▸ **What the exercise asks**
Every line in the records below that holds "object" must be identified and copied.

▸ **Stored data**
-*-
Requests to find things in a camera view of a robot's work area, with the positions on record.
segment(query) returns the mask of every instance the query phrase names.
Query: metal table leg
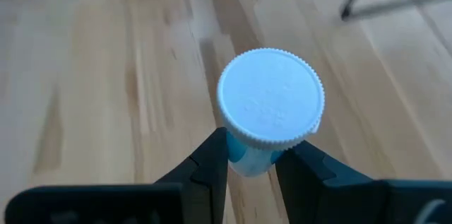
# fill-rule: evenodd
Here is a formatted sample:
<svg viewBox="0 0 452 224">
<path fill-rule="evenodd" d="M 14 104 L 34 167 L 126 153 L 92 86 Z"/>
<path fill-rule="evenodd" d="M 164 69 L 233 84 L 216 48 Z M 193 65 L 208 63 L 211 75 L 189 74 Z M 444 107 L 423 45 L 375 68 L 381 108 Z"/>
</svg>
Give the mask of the metal table leg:
<svg viewBox="0 0 452 224">
<path fill-rule="evenodd" d="M 430 1 L 439 0 L 392 0 L 377 4 L 372 4 L 364 8 L 359 8 L 353 11 L 352 6 L 356 0 L 345 0 L 343 7 L 341 8 L 340 17 L 342 20 L 350 20 L 361 18 L 362 16 L 374 16 L 378 13 L 384 13 L 392 11 L 398 8 L 404 8 L 406 6 L 415 6 L 424 4 Z"/>
</svg>

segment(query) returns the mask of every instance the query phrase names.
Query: light wood grain
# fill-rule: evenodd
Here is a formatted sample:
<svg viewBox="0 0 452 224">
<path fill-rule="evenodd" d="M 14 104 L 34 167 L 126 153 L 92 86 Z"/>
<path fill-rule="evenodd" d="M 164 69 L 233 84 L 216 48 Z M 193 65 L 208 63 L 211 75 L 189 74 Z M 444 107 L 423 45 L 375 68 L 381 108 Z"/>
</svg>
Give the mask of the light wood grain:
<svg viewBox="0 0 452 224">
<path fill-rule="evenodd" d="M 358 0 L 358 6 L 385 0 Z M 342 0 L 0 0 L 0 207 L 39 184 L 151 183 L 221 126 L 236 55 L 326 89 L 308 138 L 375 178 L 452 178 L 452 3 L 343 23 Z M 275 170 L 228 174 L 224 223 L 288 223 Z"/>
</svg>

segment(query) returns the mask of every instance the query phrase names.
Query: child-resistant cap
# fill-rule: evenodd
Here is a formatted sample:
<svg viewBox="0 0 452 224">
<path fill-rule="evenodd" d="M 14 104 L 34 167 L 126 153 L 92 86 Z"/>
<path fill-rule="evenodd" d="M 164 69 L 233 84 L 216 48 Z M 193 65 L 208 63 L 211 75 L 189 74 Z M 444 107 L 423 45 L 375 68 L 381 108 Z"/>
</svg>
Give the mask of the child-resistant cap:
<svg viewBox="0 0 452 224">
<path fill-rule="evenodd" d="M 242 143 L 263 150 L 296 146 L 319 127 L 323 86 L 305 61 L 279 49 L 235 57 L 218 83 L 225 127 Z"/>
</svg>

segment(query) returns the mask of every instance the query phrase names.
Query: plastic container
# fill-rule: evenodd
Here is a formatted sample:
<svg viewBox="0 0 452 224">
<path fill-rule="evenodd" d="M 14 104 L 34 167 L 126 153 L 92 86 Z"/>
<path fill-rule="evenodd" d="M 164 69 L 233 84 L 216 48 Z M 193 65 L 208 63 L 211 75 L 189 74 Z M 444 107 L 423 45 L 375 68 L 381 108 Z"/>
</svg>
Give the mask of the plastic container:
<svg viewBox="0 0 452 224">
<path fill-rule="evenodd" d="M 233 59 L 218 83 L 232 168 L 260 175 L 284 150 L 319 128 L 323 86 L 305 61 L 279 49 L 254 49 Z"/>
</svg>

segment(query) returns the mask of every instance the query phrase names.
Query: blue bottle
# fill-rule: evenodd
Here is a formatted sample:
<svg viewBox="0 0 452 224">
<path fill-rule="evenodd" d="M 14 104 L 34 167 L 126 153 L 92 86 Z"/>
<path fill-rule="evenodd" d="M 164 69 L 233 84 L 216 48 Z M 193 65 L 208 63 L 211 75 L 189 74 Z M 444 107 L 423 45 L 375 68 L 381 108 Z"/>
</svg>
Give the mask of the blue bottle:
<svg viewBox="0 0 452 224">
<path fill-rule="evenodd" d="M 325 105 L 315 71 L 299 57 L 270 48 L 233 59 L 217 97 L 231 166 L 246 177 L 267 172 L 284 150 L 315 133 Z"/>
</svg>

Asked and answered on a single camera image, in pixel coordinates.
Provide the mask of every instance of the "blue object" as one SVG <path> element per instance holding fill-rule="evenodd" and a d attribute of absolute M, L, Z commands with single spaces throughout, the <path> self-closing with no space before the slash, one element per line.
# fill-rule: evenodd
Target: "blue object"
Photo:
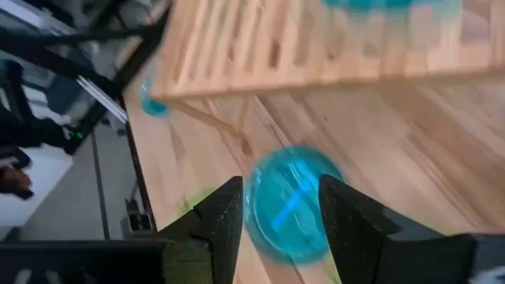
<path fill-rule="evenodd" d="M 453 0 L 323 0 L 323 3 L 355 12 L 372 12 L 381 9 L 406 9 L 417 3 L 442 1 Z"/>
<path fill-rule="evenodd" d="M 259 162 L 245 186 L 245 226 L 260 251 L 295 264 L 326 256 L 318 198 L 322 174 L 343 181 L 336 166 L 312 148 L 283 148 Z"/>
<path fill-rule="evenodd" d="M 140 92 L 140 100 L 142 102 L 142 109 L 146 114 L 151 116 L 163 116 L 168 113 L 169 108 L 162 103 L 155 102 L 149 99 L 148 93 L 151 87 L 151 76 L 148 76 L 144 83 L 142 84 L 142 90 Z"/>

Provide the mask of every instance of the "black metal frame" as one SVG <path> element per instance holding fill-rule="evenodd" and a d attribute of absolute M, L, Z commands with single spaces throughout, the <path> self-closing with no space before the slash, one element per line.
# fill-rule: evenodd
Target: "black metal frame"
<path fill-rule="evenodd" d="M 121 0 L 112 2 L 110 7 L 107 8 L 107 13 L 103 14 L 111 16 L 113 12 L 117 10 L 118 5 L 121 5 L 123 2 L 124 1 Z M 90 32 L 74 35 L 24 35 L 0 28 L 0 50 L 23 58 L 32 64 L 49 69 L 69 79 L 76 80 L 79 76 L 87 78 L 107 93 L 112 99 L 117 99 L 119 103 L 125 107 L 122 99 L 122 92 L 159 45 L 166 21 L 170 16 L 171 7 L 172 5 L 170 2 L 163 15 L 154 24 L 117 31 L 98 31 L 99 23 L 105 21 L 103 19 L 105 16 L 101 16 L 99 21 L 97 20 L 97 23 L 91 26 Z M 129 60 L 118 70 L 112 80 L 46 49 L 46 47 L 54 45 L 76 46 L 79 43 L 87 41 L 124 39 L 131 36 L 141 37 L 142 42 L 133 52 Z M 104 106 L 95 102 L 81 119 L 80 124 L 76 127 L 76 131 L 80 135 L 73 136 L 65 146 L 65 152 L 73 155 L 106 112 L 107 109 Z M 149 197 L 144 183 L 142 169 L 140 168 L 137 149 L 133 142 L 131 128 L 127 125 L 126 129 L 142 203 L 146 212 L 152 217 Z"/>

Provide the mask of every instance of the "blue plastic cup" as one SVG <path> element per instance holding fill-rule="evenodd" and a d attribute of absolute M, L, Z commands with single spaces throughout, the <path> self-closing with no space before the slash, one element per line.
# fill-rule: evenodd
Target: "blue plastic cup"
<path fill-rule="evenodd" d="M 260 251 L 295 264 L 327 255 L 318 197 L 322 174 L 343 181 L 330 159 L 311 148 L 283 148 L 260 161 L 245 187 L 245 226 Z"/>
<path fill-rule="evenodd" d="M 349 12 L 371 13 L 383 10 L 407 10 L 413 5 L 432 3 L 437 13 L 450 13 L 457 9 L 461 0 L 322 0 L 331 8 L 342 8 Z"/>
<path fill-rule="evenodd" d="M 162 103 L 155 102 L 149 99 L 149 88 L 151 87 L 151 76 L 148 76 L 142 84 L 140 92 L 140 101 L 142 102 L 142 109 L 146 114 L 151 116 L 160 117 L 169 112 L 169 108 Z"/>

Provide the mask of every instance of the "metal bar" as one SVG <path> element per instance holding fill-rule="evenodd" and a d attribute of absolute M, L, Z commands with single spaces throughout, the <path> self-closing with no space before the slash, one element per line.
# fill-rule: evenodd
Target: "metal bar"
<path fill-rule="evenodd" d="M 54 19 L 49 13 L 41 11 L 24 2 L 1 0 L 0 9 L 39 29 L 55 28 L 64 33 L 75 32 L 73 28 Z"/>
<path fill-rule="evenodd" d="M 121 122 L 126 123 L 128 121 L 128 115 L 125 110 L 123 110 L 114 100 L 110 99 L 110 97 L 100 90 L 98 86 L 81 76 L 77 78 L 77 83 L 96 100 L 98 100 L 104 107 L 106 107 Z"/>
<path fill-rule="evenodd" d="M 73 16 L 71 13 L 68 13 L 65 11 L 65 9 L 62 9 L 61 6 L 55 5 L 52 0 L 21 0 L 23 3 L 27 3 L 34 8 L 37 8 L 38 10 L 45 10 L 50 13 L 50 15 L 58 20 L 61 21 L 63 24 L 68 25 L 69 27 L 75 27 L 73 23 Z"/>
<path fill-rule="evenodd" d="M 156 25 L 147 25 L 138 28 L 130 28 L 118 31 L 99 31 L 89 33 L 78 33 L 70 35 L 29 35 L 20 34 L 15 31 L 6 31 L 2 33 L 2 40 L 23 41 L 25 44 L 34 44 L 42 46 L 55 45 L 75 45 L 88 41 L 105 41 L 110 39 L 124 39 L 130 36 L 149 37 L 158 32 Z"/>
<path fill-rule="evenodd" d="M 0 28 L 0 50 L 23 58 L 35 65 L 49 69 L 58 75 L 76 80 L 79 76 L 88 78 L 97 84 L 107 94 L 116 94 L 117 88 L 111 80 L 99 75 L 95 71 L 78 65 L 69 59 L 54 54 L 43 47 L 28 45 L 20 40 L 3 40 L 6 30 Z"/>
<path fill-rule="evenodd" d="M 98 200 L 100 205 L 100 217 L 102 218 L 103 238 L 110 240 L 109 220 L 107 218 L 107 209 L 105 207 L 105 194 L 103 192 L 102 171 L 100 169 L 100 159 L 98 157 L 98 145 L 96 144 L 95 132 L 92 132 L 92 150 L 93 162 L 95 164 L 96 187 L 98 189 Z"/>
<path fill-rule="evenodd" d="M 133 52 L 129 57 L 128 61 L 122 65 L 114 76 L 114 83 L 119 87 L 120 92 L 122 92 L 129 82 L 135 77 L 140 67 L 148 60 L 152 52 L 158 47 L 163 37 L 163 31 L 165 29 L 165 23 L 168 21 L 170 16 L 170 11 L 172 9 L 172 2 L 168 4 L 163 15 L 155 23 L 157 27 L 156 32 L 149 34 L 139 47 Z"/>
<path fill-rule="evenodd" d="M 119 97 L 119 104 L 122 108 L 125 107 L 125 100 L 122 96 Z M 133 139 L 132 127 L 129 122 L 125 125 L 126 129 L 126 139 L 128 141 L 128 146 L 130 150 L 130 154 L 132 156 L 133 162 L 133 170 L 135 170 L 135 176 L 137 176 L 137 185 L 140 193 L 140 200 L 142 201 L 142 207 L 144 208 L 144 213 L 149 216 L 152 220 L 151 226 L 152 229 L 157 232 L 158 228 L 156 227 L 155 216 L 152 213 L 151 201 L 149 200 L 148 188 L 145 184 L 144 174 L 142 173 L 142 166 L 140 165 L 139 155 L 137 152 L 137 146 L 135 145 L 135 140 Z"/>

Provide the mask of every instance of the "metal rod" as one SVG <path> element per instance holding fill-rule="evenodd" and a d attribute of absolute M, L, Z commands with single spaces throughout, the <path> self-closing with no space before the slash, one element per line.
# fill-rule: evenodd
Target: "metal rod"
<path fill-rule="evenodd" d="M 105 194 L 103 191 L 102 171 L 100 169 L 100 159 L 98 156 L 98 145 L 96 144 L 95 131 L 92 131 L 92 150 L 93 162 L 95 163 L 96 187 L 98 189 L 98 200 L 100 205 L 100 217 L 102 218 L 103 238 L 110 240 L 109 220 L 107 218 L 107 209 L 105 207 Z"/>
<path fill-rule="evenodd" d="M 29 35 L 20 34 L 15 31 L 4 31 L 2 40 L 22 41 L 26 44 L 36 44 L 42 46 L 74 45 L 89 41 L 104 41 L 110 39 L 124 39 L 130 36 L 146 37 L 157 32 L 156 25 L 147 25 L 139 28 L 130 28 L 118 31 L 100 31 L 87 33 L 63 34 L 56 31 L 53 35 Z"/>
<path fill-rule="evenodd" d="M 21 57 L 28 62 L 49 69 L 58 75 L 68 77 L 72 80 L 76 80 L 79 76 L 86 77 L 98 84 L 106 93 L 117 94 L 117 88 L 109 78 L 101 76 L 92 69 L 83 67 L 67 58 L 63 58 L 41 46 L 30 46 L 18 40 L 3 40 L 5 33 L 6 30 L 0 28 L 0 50 Z"/>
<path fill-rule="evenodd" d="M 25 2 L 1 0 L 0 9 L 38 29 L 55 29 L 63 34 L 75 32 L 75 29 L 54 19 L 49 13 L 41 11 Z"/>
<path fill-rule="evenodd" d="M 99 101 L 105 108 L 107 108 L 121 122 L 126 123 L 128 121 L 128 115 L 126 114 L 126 111 L 123 110 L 100 88 L 93 84 L 93 82 L 83 78 L 82 76 L 79 76 L 77 78 L 77 83 L 90 95 L 92 95 L 97 101 Z"/>
<path fill-rule="evenodd" d="M 128 61 L 122 65 L 114 76 L 114 83 L 119 86 L 121 92 L 136 76 L 139 69 L 148 60 L 161 42 L 165 25 L 169 21 L 170 11 L 173 5 L 172 1 L 170 1 L 167 5 L 168 7 L 163 12 L 163 15 L 154 24 L 158 29 L 144 38 L 142 43 L 129 57 Z"/>
-*-
▸ **Written answer**
Provide the mask of every instance of the "blue object" as one SVG <path> element per instance holding fill-rule="evenodd" and a d attribute of absolute M, L, Z commands with single spaces throughout, the <path> self-closing with no space before the slash, one element per line.
Target: "blue object"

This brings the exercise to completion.